_EXERCISE AIM_
Scan each line of the entries below for the word "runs" and count the ones where it appears. The answer is that number alone.

_DATA PROVIDED_
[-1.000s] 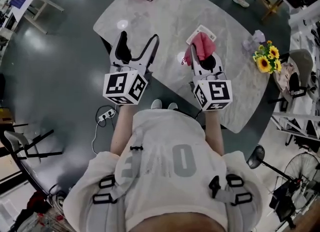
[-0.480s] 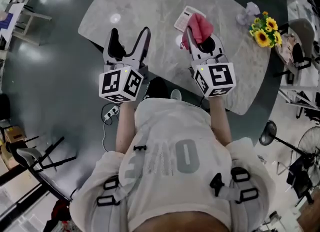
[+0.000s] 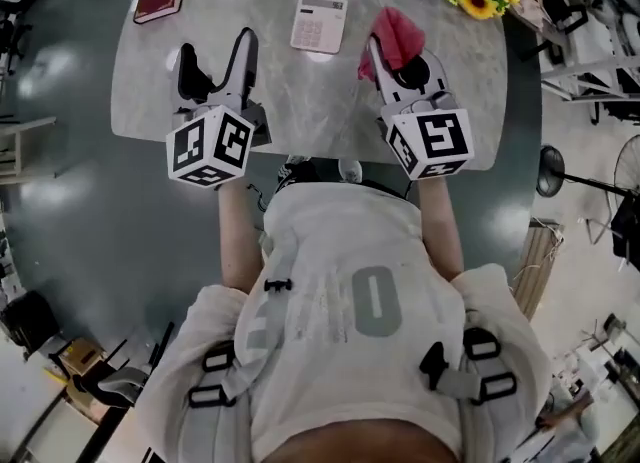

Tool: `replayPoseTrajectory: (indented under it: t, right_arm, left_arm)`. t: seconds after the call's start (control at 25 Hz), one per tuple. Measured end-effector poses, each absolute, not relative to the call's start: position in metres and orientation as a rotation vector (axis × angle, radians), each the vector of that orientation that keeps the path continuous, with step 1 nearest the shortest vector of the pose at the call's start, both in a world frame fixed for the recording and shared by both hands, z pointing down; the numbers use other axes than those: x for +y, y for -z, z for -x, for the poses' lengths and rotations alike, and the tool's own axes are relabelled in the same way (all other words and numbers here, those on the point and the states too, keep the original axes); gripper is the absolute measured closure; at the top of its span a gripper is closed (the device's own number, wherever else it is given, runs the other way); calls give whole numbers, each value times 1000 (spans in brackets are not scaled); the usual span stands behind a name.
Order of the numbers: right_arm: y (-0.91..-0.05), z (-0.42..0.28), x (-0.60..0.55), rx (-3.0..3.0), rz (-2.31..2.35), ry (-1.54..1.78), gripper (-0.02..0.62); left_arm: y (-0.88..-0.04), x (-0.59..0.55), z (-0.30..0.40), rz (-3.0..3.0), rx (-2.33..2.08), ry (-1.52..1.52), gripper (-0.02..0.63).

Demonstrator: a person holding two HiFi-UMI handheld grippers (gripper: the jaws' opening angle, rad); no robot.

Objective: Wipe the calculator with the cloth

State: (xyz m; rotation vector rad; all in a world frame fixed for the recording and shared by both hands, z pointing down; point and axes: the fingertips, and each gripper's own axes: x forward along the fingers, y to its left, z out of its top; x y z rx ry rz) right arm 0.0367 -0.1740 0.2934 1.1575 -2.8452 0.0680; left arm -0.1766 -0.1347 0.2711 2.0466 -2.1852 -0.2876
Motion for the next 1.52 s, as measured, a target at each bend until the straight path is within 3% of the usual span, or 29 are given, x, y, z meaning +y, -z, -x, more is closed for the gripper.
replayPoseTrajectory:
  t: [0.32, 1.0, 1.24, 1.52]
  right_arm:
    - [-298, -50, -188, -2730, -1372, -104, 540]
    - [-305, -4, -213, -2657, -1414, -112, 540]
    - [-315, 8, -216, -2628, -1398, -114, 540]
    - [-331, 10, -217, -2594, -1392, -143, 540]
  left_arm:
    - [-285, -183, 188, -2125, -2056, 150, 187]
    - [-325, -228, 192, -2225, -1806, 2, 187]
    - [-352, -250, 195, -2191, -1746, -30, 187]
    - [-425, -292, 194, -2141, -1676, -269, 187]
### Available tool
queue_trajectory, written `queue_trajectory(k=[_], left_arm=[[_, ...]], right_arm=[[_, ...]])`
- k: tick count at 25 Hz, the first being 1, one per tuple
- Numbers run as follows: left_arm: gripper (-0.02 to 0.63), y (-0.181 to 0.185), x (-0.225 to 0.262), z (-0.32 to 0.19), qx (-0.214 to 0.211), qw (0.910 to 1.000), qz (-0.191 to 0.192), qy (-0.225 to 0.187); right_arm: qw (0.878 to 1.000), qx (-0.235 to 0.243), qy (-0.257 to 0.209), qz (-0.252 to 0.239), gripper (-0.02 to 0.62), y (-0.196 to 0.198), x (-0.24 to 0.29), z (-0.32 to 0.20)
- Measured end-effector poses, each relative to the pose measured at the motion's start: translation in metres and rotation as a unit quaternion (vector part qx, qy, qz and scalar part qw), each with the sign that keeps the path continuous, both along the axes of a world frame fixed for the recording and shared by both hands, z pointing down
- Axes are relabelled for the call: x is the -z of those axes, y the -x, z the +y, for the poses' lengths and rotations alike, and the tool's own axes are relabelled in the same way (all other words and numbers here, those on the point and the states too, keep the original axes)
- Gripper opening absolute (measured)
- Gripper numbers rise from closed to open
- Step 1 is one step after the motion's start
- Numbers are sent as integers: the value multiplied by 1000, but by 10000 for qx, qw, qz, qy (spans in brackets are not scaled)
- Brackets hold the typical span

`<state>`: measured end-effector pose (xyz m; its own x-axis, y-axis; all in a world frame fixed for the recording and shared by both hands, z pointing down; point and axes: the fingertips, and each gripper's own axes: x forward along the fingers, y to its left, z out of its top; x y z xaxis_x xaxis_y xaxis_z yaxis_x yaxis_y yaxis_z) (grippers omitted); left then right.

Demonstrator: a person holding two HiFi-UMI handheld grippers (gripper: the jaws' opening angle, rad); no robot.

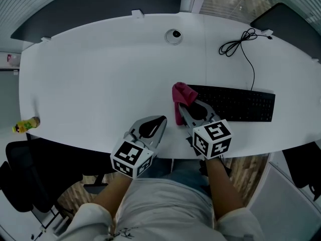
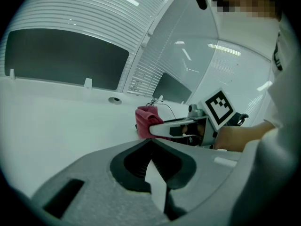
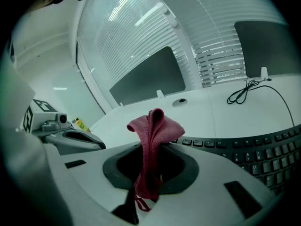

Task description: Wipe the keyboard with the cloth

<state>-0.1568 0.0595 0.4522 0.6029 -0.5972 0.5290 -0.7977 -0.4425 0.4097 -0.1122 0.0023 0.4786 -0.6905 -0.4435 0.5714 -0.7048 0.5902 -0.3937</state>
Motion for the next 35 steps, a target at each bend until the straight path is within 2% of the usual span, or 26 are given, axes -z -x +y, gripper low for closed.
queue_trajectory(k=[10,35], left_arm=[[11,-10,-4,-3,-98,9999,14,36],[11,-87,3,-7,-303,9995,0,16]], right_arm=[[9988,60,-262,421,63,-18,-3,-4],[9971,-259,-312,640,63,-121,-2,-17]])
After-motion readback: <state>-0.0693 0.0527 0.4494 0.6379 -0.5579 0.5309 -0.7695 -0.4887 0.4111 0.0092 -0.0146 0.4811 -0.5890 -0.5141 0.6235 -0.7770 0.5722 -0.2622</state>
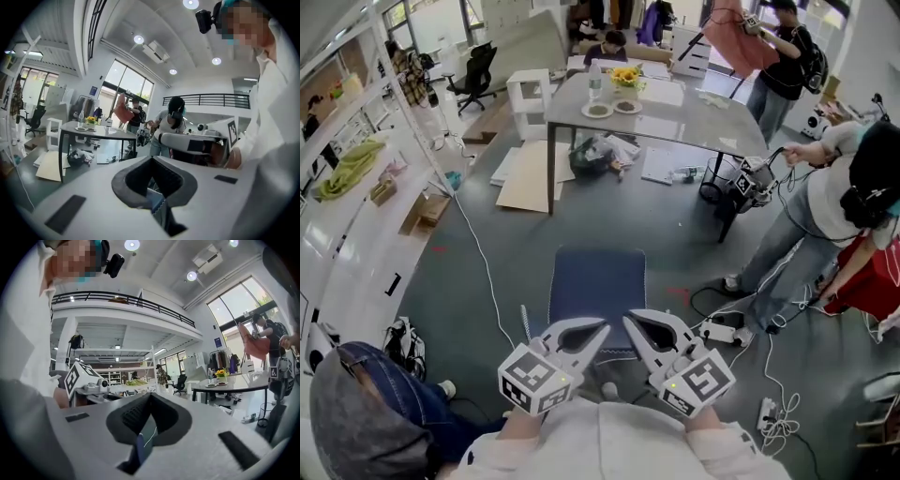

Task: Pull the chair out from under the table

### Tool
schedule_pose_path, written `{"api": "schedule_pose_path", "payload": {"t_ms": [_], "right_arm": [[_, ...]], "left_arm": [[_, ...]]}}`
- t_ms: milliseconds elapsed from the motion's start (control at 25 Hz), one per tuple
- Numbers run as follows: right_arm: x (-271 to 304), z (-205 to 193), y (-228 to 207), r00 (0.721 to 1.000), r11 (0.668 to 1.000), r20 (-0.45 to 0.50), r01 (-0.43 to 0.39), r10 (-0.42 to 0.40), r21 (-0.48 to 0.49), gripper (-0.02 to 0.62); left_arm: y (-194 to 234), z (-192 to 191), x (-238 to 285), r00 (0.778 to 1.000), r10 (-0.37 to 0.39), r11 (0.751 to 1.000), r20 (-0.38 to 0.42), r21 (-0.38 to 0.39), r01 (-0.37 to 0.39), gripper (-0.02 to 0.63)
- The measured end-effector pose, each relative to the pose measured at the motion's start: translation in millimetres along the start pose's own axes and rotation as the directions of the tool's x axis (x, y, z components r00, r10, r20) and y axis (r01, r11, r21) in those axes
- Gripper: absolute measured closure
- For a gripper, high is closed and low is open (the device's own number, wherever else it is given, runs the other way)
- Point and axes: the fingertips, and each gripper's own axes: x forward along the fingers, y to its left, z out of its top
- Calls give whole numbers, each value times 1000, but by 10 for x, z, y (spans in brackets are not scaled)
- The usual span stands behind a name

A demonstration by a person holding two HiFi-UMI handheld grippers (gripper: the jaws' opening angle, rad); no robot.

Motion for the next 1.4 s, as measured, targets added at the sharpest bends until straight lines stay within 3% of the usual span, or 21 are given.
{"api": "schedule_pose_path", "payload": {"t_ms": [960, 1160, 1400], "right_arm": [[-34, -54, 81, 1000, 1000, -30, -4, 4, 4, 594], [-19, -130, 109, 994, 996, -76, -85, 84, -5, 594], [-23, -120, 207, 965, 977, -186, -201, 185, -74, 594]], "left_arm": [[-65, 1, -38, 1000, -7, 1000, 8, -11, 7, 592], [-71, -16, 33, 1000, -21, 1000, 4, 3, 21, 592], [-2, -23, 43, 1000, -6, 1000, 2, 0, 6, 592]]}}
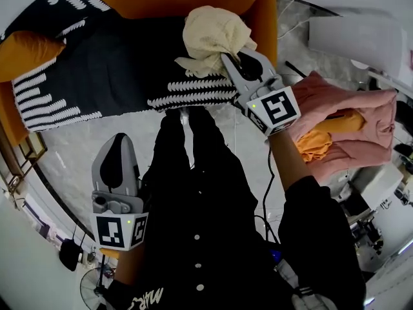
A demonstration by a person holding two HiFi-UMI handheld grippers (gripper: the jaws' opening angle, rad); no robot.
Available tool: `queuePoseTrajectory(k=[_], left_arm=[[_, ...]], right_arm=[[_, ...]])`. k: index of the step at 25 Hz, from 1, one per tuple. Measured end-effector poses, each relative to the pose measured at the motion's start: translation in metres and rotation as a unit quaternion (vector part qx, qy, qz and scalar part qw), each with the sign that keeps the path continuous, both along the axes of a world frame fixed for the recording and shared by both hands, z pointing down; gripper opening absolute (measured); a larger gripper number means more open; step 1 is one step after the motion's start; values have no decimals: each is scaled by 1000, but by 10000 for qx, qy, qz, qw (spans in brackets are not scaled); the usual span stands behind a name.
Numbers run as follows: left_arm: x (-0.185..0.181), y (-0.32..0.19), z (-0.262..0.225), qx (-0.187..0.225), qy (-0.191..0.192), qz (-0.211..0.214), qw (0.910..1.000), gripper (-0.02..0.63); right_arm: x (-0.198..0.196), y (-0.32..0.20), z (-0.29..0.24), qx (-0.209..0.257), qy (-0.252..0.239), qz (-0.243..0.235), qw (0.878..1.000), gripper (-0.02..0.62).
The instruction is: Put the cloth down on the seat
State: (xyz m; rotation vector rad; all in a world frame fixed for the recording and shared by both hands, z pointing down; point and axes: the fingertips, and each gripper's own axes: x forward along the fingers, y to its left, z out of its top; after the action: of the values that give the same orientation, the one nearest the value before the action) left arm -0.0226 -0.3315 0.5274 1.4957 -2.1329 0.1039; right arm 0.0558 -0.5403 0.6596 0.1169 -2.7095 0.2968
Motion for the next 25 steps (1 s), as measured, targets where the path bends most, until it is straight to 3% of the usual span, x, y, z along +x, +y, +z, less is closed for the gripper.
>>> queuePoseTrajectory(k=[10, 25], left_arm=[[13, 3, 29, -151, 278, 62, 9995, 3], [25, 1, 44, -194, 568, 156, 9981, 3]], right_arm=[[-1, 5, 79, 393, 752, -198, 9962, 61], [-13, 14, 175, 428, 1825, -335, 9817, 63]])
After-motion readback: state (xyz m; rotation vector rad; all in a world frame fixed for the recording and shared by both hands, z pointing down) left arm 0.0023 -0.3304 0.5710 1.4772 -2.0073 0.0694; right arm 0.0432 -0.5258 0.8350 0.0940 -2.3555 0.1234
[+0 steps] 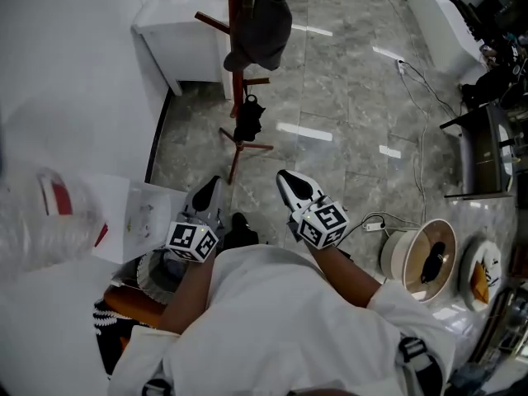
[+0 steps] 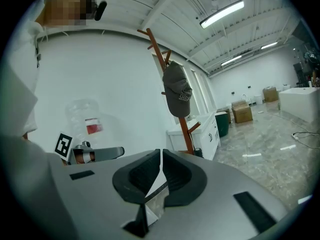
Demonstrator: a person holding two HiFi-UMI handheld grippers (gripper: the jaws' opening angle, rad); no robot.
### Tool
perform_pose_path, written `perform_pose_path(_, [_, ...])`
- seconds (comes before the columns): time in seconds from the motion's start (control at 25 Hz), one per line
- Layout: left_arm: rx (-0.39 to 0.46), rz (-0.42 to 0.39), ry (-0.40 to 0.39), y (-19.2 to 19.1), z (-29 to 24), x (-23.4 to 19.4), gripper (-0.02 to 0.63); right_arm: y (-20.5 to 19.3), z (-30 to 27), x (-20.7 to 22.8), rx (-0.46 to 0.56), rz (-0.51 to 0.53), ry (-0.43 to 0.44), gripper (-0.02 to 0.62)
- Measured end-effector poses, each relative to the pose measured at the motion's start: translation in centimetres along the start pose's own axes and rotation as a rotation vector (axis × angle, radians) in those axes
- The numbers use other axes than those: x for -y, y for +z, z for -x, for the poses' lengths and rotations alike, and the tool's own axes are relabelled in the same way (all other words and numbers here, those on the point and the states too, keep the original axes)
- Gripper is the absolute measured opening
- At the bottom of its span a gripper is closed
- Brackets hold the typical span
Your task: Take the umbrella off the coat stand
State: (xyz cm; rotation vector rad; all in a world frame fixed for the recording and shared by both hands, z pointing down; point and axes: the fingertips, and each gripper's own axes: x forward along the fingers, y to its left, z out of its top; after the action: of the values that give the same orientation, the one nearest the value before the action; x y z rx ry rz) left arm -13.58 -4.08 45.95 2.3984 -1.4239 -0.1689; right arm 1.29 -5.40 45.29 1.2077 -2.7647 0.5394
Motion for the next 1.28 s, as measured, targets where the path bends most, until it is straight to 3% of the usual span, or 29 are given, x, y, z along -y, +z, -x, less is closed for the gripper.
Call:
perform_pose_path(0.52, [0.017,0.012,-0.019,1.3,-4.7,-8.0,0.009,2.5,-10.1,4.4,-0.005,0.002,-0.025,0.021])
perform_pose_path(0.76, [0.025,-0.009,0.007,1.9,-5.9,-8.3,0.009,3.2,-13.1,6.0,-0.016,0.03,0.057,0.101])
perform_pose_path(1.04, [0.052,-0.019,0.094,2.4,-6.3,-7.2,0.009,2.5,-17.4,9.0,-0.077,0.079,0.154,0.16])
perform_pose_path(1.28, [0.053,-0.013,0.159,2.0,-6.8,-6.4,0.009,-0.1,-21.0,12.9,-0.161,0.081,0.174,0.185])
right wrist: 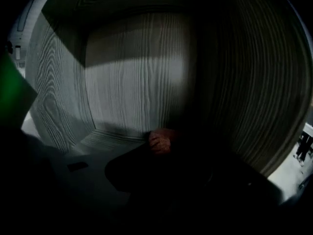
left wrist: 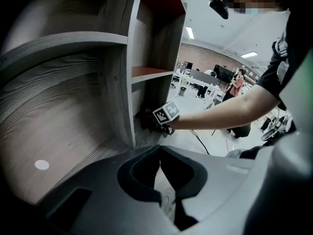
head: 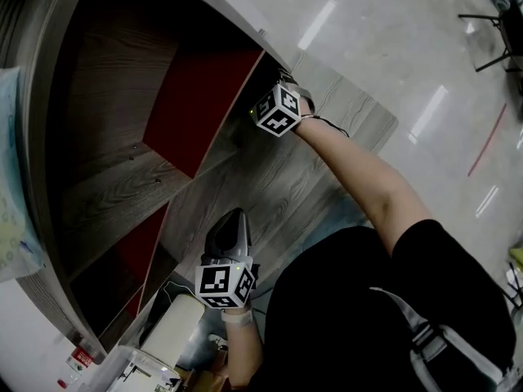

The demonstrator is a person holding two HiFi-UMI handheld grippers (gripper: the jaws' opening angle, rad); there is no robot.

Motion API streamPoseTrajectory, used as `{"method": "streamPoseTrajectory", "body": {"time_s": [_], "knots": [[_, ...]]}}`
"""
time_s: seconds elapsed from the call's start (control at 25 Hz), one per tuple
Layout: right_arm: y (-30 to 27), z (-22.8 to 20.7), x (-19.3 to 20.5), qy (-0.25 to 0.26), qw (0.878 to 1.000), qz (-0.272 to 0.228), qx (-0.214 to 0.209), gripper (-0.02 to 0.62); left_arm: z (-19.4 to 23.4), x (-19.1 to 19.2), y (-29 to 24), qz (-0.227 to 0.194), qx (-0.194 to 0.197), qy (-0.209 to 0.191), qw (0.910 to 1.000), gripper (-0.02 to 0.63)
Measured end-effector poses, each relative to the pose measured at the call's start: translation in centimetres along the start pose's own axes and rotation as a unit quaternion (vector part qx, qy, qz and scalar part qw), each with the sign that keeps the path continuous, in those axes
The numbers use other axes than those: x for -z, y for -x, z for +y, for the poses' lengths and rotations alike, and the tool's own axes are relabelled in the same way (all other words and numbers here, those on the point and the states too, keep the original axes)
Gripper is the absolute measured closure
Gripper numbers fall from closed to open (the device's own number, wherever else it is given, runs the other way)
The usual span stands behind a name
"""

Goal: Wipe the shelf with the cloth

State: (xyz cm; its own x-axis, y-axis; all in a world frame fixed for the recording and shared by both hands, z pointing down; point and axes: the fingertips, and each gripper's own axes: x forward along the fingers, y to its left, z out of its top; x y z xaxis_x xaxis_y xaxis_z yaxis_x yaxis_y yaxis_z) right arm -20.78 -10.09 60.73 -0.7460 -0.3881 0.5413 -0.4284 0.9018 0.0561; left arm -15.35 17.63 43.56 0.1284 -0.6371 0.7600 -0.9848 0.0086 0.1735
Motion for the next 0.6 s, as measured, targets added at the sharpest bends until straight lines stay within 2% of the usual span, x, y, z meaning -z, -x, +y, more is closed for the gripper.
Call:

_OUTPUT OF THE EXERCISE_
3